Your task: Copy exactly the lines of the material below, starting with the first and including the line that holds "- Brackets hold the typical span".

====================

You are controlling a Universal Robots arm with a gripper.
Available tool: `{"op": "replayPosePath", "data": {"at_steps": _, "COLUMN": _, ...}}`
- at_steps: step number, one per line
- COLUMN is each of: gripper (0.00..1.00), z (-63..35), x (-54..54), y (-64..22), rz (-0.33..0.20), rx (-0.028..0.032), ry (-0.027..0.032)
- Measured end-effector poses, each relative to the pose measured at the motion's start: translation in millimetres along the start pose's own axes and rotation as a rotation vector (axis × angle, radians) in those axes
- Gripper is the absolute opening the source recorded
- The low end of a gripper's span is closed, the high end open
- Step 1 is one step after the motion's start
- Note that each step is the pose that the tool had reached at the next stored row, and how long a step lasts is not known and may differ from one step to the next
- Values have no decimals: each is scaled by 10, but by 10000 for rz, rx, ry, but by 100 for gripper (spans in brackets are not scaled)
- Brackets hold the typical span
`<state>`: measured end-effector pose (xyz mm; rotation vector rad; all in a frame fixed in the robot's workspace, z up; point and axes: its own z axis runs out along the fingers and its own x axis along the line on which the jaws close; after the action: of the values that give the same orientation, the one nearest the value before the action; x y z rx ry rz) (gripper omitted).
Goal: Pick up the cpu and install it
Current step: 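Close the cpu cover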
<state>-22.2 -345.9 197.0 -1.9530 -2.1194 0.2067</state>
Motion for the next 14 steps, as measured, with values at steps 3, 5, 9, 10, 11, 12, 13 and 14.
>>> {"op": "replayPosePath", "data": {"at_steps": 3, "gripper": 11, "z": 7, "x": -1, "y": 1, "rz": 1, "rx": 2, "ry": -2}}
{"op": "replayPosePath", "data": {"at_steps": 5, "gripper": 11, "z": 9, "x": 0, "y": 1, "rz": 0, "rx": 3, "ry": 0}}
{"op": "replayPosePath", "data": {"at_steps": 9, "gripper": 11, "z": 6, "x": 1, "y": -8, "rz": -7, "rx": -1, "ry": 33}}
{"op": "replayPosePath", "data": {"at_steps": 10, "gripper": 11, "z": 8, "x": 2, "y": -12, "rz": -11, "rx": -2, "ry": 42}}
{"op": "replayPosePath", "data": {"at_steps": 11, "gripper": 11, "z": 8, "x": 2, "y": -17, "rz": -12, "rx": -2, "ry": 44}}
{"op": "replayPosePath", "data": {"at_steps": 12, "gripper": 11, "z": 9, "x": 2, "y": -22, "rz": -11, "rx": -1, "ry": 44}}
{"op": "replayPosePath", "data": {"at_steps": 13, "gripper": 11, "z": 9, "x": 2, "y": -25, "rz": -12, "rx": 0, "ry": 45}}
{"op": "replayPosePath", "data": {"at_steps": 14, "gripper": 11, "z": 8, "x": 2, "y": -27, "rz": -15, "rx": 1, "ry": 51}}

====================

Exercise result:
You are controlling a Universal Robots arm with a gripper.
Available tool: `{"op": "replayPosePath", "data": {"at_steps": _, "COLUMN": _, ...}}`
- at_steps: step number, one per line
- COLUMN is each of: gripper (0.00..1.00), z (-63..35), x (-54..54), y (-64..22), rz (-0.33..0.20), rx (-0.028..0.032), ry (-0.027..0.032)
- Measured end-effector poses, each relative to the pose measured at the motion's start: translation in millimetres along the start pose's own axes and rotation as a rotation vector (axis × angle, radians) in those axes
- Gripper is the absolute opening the source recorded
- The low end of a gripper's span is closed, the high end open
- Step 1 is one step after the motion's start
- Note that each step is the pose that the tool had reached at the next stored row, and how long a step lasts is not known and may differ from one step to the next
- Values have no decimals: each is scaled by 10, but by 10000 for rz, rx, ry, but by 100 for gripper (spans in brackets are not scaled)
- Brackets hold the typical span

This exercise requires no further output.